2/22/09

Don't read this before lunch (or dinner)

Two Chef Boyardee Mini Bites canned pasta prod...I read E.J. Levy's op-ed piece in the Oregonian today just after breakfast. A propos the peanut butter salmonella investigation the article talks about an FDA pamphlet called "The Food Defect Action Levels: Levels of natural or unavoidable defects in foods that present no health hazards for humans."

Now, I remember in 7th grade a conversation I had with my sister how she learned from a friend that all canned food had some minimum amount of bugs or bits of animals accidentally included. We were talking while heating a can of Chef Boyardee Raviolis, and they still have a negative association for me. So, before you check out this pamphlet you might want to eat one of your least favorite meals.

In the introduction to the pamphlet it says "...it is economically impractical to grow, harvest, or process raw products that are totally free of non-hazardous, naturally occurring, unavoidable defects." Which even the 7th-grader in me knows is probably true when canning food. But when you process your own food, you get to chose how picky you are about the contents. Want to wash your lettuce twice? Use soap on the beets? Pick out every mushy strawberry, go ahead.

The problem is that most people depend on highly processed foods, and it's just too difficult to efficiently determine an average comfort level with what people eat. And it is a comfort level. The rest of the introduction points out "Products harmful to consumers are subject to regulatory action whether or not they exceed the action levels..."

So, by now you're asking what's the hubbub, bub? As Levy summarized the pamphlet:
Among the booklet's list of allowable defects are "insect filth," "rodent filth" (both hair and excreta pellets), "mold," "insects," "mammalian excreta," "rot," "insects and larvae" (which is to say, maggots), "insects and mites," "insects and insect eggs," "drosophila fly," "sand and grit," "parasites," "mildew" and "foreign matter" (which includes "objectionable" items like "sticks, stones, burlap bagging, cigarette butts, etc.").
Tomato juice, for example, may average "10 or more fly eggs per 100 grams -- the equivalent of a small juice glass -- or five or more fly eggs and one or more maggots." Canned mushrooms may have, among other things, an "average of 75 mites" before provoking action.
The sauerkraut on your hot dog may average up to 50 thrips.
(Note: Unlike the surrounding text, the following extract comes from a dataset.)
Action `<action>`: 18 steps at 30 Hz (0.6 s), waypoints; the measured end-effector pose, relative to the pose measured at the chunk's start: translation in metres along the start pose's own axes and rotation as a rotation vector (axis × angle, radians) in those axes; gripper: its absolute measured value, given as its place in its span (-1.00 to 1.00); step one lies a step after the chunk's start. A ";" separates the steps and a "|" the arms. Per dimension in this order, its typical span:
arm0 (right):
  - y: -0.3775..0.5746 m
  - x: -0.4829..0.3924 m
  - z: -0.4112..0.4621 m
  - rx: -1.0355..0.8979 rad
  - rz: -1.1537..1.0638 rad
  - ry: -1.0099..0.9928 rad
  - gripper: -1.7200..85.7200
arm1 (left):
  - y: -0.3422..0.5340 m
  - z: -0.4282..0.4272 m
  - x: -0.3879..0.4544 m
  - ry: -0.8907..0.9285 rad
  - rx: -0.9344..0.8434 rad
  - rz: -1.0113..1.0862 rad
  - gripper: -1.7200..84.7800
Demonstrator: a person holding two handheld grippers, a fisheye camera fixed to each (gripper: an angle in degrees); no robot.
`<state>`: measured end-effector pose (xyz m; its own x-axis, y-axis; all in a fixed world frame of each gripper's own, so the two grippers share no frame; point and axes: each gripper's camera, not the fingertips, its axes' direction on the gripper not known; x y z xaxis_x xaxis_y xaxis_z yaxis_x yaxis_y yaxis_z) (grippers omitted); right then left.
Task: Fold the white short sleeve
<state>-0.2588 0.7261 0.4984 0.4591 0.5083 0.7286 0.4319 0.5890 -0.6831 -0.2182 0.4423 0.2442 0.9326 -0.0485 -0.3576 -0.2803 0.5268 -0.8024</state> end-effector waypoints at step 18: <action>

And when washing down those tiny, slender, winged bugs with a sip of beer, you might consider that just 10 grams of hops could have as many as 2,500 plant lice. Yum.
Peanut butter -- that culinary cause célèbre -- may contain approximately 145 bug parts for an 18-ounce jar, or five or more rodent hairs for that same jar, or more than 125 milligrams of grit.


Eee-yew! Well, maybe you don't like sauerkraut or peanut butter. Well, how about chocolate? Chocolate and chocolate liquour allows insect filth (60 or more insect fragments per 100 grams) and rodent filth (1 or more rodent hairs per 100 grams).

And the canned raviolis I ate as a teenager? Macaroni allows one insect fragment per gram,and 4.5 rodent hairs per 225 grams. So, there's a bit of a bug in every bite! I didn't see that slogan on the label.

If you want to gross yourself out, read the whole pamphlet. Meanwhile, I'll stick with eating as much fresh food as possible, where I can spot the bugs before I consume 'em.